The same shot that protects against this year's flu strain might one day protect against a strain that has not emerged yet. That is the goal behind an AI-designed universal influenza vaccine that has now cleared its first human clinical trial, according to a report by Fox News.
The vaccine was developed using artificial intelligence to identify a target on the influenza virus that remains stable across different strains. Most flu vaccines are updated each year because the outer surface of the virus mutates rapidly. This experimental vaccine instead targets a region that does not change, which is why researchers believe it could work against future strains, including ones that might cause pandemics.
The trial tested the vaccine in human participants for the first time. Passing a first human clinical trial, known as a Phase 1 trial, means researchers are primarily checking whether the vaccine is safe and whether the body produces an immune response. It does not yet confirm the vaccine prevents flu in the general population. That would require larger and longer studies.
The AI component of the research involved analyzing large amounts of viral data to pinpoint which parts of the virus to target. Researchers used that analysis to design a vaccine candidate that could theoretically work across many different influenza strains, not just the ones currently circulating.
Scientists have been working toward a universal flu vaccine for decades. Seasonal flu kills hundreds of thousands of people globally each year, and a pandemic strain could be far more deadly. The 1918 influenza pandemic killed an estimated 50 million people worldwide. A vaccine that does not need to be reformulated each year and that could work against novel strains would represent a major shift in how the world prepares for flu outbreaks.

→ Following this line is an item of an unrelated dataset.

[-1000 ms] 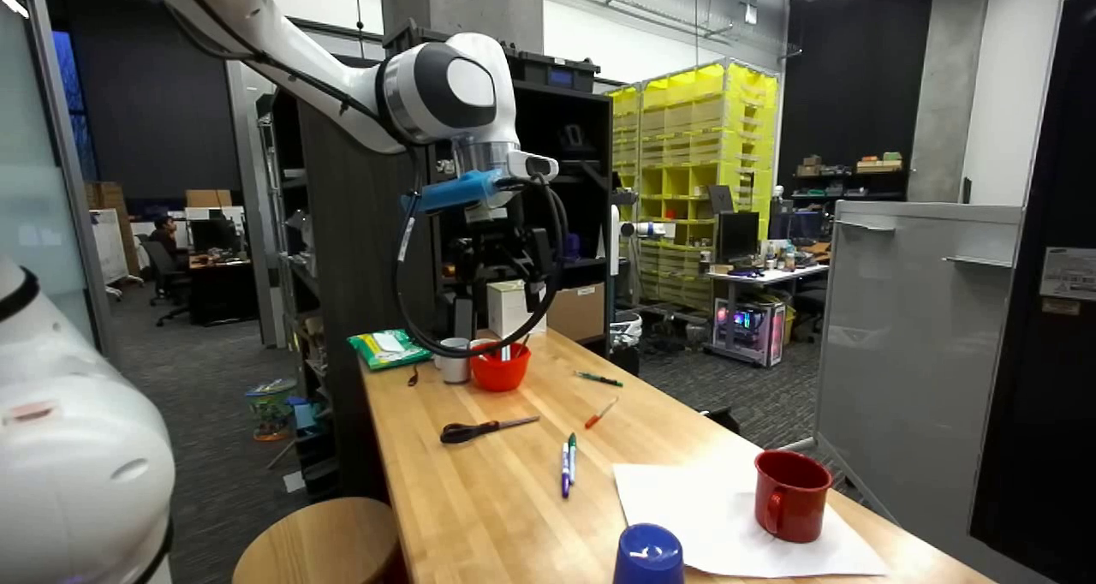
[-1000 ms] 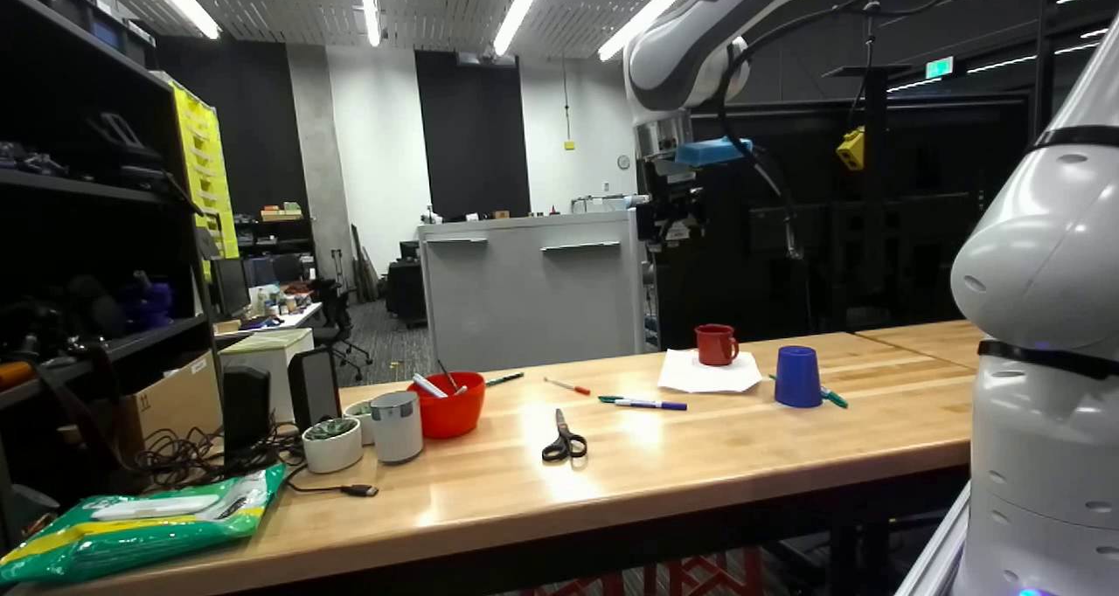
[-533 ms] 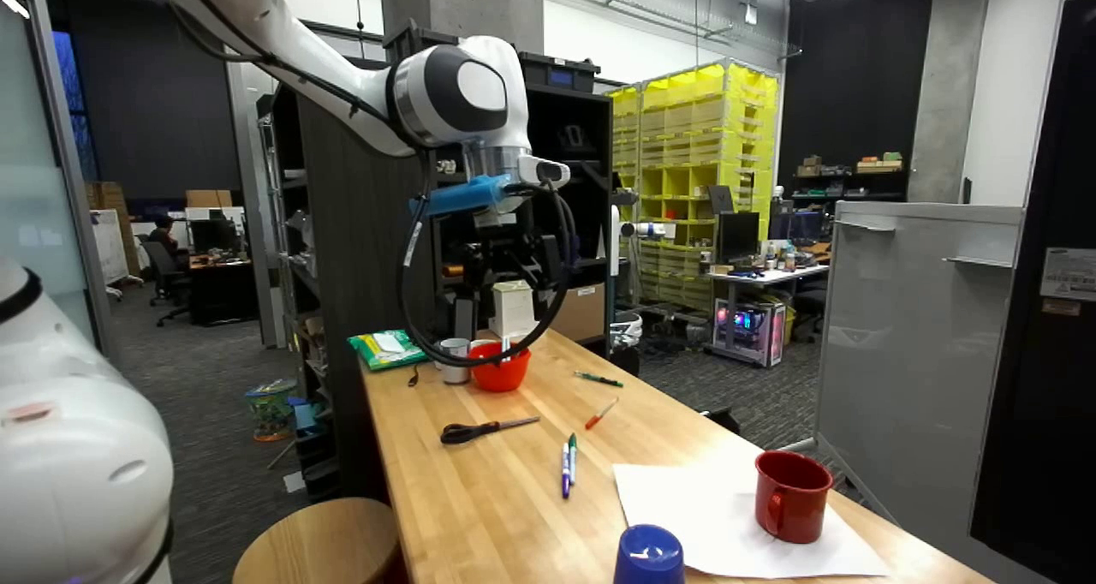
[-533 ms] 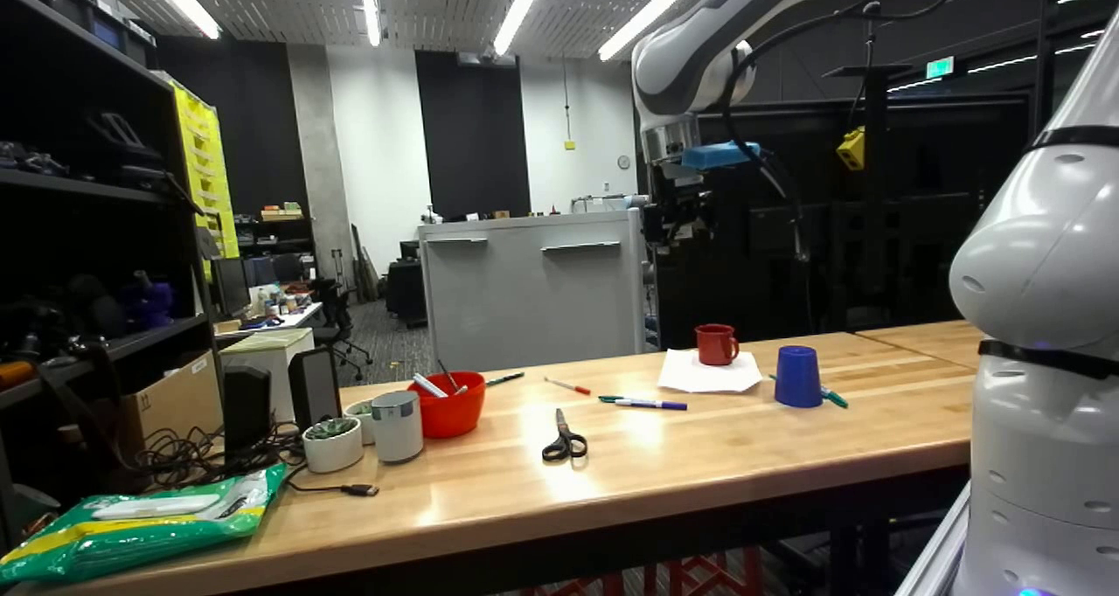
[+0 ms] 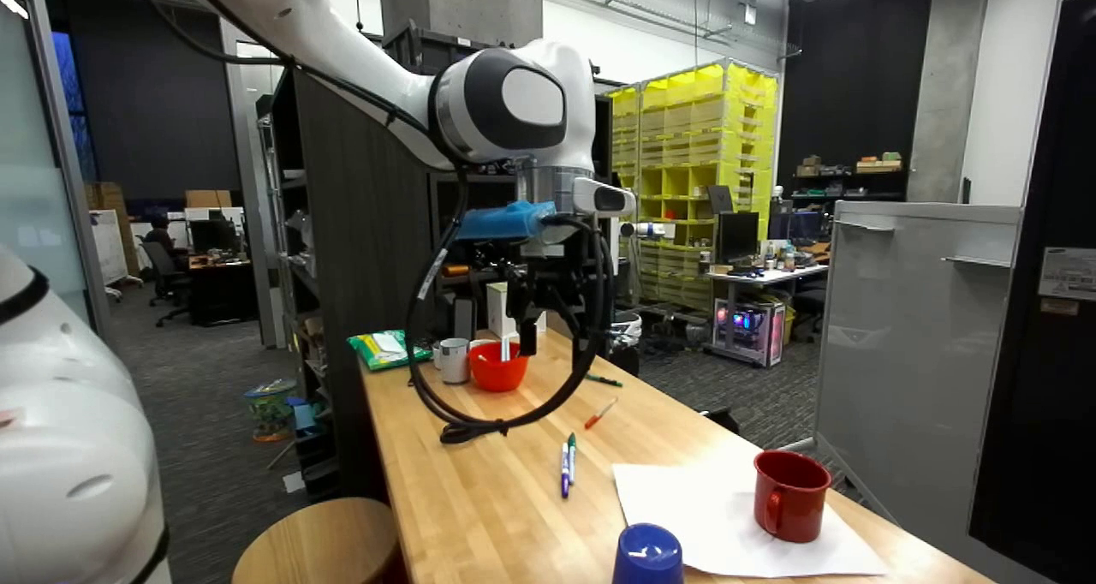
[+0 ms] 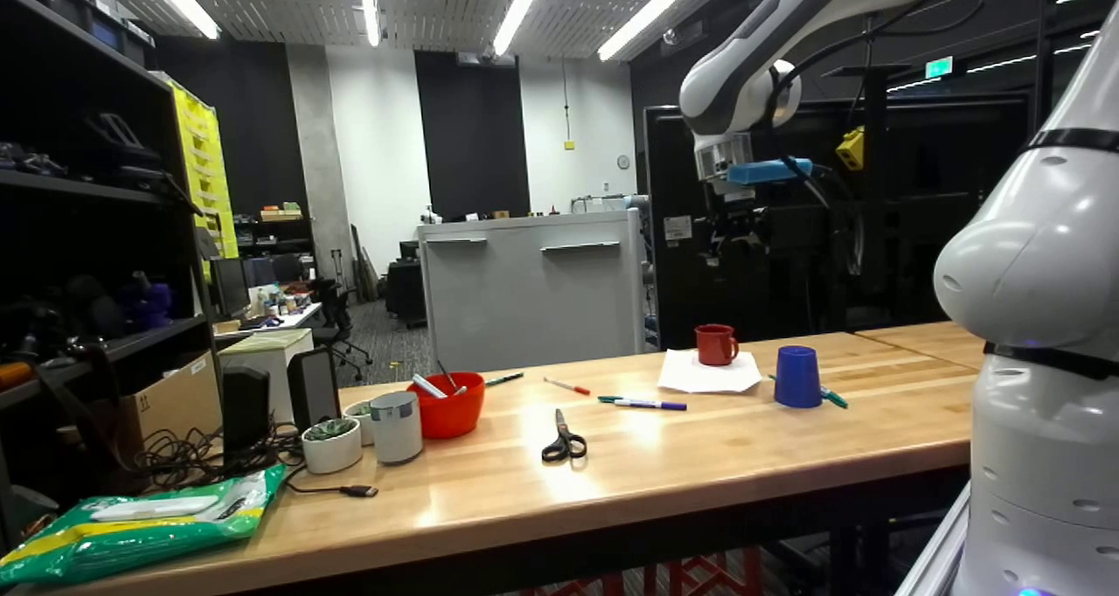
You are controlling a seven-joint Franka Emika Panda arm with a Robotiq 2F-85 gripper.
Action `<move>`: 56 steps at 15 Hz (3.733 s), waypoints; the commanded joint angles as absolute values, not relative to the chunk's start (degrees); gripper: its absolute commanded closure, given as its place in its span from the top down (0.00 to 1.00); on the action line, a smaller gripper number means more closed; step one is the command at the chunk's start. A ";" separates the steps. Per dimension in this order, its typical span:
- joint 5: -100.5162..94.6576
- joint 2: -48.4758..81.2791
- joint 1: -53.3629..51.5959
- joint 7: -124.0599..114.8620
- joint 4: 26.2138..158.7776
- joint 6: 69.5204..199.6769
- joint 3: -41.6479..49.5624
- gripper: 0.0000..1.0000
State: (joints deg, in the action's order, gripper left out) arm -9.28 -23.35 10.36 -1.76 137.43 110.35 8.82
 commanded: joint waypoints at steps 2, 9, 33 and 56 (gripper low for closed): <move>-11.87 -23.74 13.67 -2.78 140.72 116.05 10.66 1.00; -14.21 -20.81 17.23 -2.24 144.80 127.00 13.71 1.00; -12.70 -6.93 18.89 -0.54 143.86 132.74 18.16 1.00; -11.65 -0.83 17.48 3.67 141.53 135.39 17.41 0.52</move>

The use of artificial intelligence in vaccine design is a relatively recent development. AI tools were also used during the COVID-19 pandemic to accelerate research, and the technology has since been applied to cancer treatments, drug discovery, and other areas of medicine. This trial marks one of the more advanced applications of AI to influenza vaccine development.
Researchers will need to conduct additional trials with larger groups of participants to determine how well the vaccine actually prevents infection and how long any protection lasts. Those trials typically take several years. If the vaccine continues to show promise, it could eventually move toward regulatory review, though that process is also lengthy.
The findings add to growing interest in using AI to solve longstanding problems in infectious disease research. Whether this particular candidate reaches the market remains to be seen, but its progress through a first human trial is considered a significant step in the development process.